→ **YOUR GOAL**:
Set the data down once more, in full and exactly.

====== GIVEN INFORMATION

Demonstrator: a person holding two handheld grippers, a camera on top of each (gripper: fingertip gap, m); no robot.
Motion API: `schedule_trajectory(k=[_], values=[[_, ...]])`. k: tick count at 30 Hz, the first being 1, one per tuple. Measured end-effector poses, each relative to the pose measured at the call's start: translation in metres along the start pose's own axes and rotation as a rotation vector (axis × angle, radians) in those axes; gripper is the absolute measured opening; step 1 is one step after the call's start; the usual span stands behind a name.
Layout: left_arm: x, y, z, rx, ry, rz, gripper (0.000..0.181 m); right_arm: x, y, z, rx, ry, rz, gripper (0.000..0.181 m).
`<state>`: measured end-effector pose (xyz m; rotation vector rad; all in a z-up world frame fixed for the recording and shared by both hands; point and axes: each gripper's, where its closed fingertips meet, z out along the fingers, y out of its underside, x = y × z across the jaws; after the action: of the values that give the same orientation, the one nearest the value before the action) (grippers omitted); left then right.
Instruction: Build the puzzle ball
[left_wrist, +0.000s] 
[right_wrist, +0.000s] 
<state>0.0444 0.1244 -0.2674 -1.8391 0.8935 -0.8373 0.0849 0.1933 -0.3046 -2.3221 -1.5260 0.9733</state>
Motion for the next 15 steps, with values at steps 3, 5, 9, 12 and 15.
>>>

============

→ **OUTPUT**:
Demonstrator: a person holding two handheld grippers, a camera on top of each (gripper: fingertip gap, m); no robot.
Motion API: `schedule_trajectory(k=[_], values=[[_, ...]])`. k: tick count at 30 Hz, the first being 1, one per tuple. Measured end-effector poses, each relative to the pose measured at the call's start: translation in metres along the start pose's own axes and rotation as a rotation vector (axis × angle, radians) in those axes; gripper is the absolute measured opening; step 1 is one step after the call's start; the usual span stands behind a name.
Layout: left_arm: x, y, z, rx, ry, rz, gripper (0.000..0.181 m); right_arm: x, y, z, rx, ry, rz, gripper (0.000..0.181 m).
`<state>`: measured end-effector pose (xyz m; rotation vector rad; all in a z-up world frame fixed for the recording and shared by both hands; point and axes: each gripper's, where its closed fingertips meet, z out along the fingers, y out of its underside, x = y × z across the jaws; after the action: of the values that give the same orientation, the one nearest the value before the action) (grippers omitted); left then right.
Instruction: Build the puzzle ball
[left_wrist, +0.000s] 
[right_wrist, +0.000s] 
<state>0.0444 0.1244 -0.2674 -1.8391 0.8935 -0.8373 0.0849 0.1933 -0.3046 -2.3221 -1.5260 0.9733</state>
Motion for the next 15 steps, with values at steps 3, 5, 9, 12 and 15.
>>>

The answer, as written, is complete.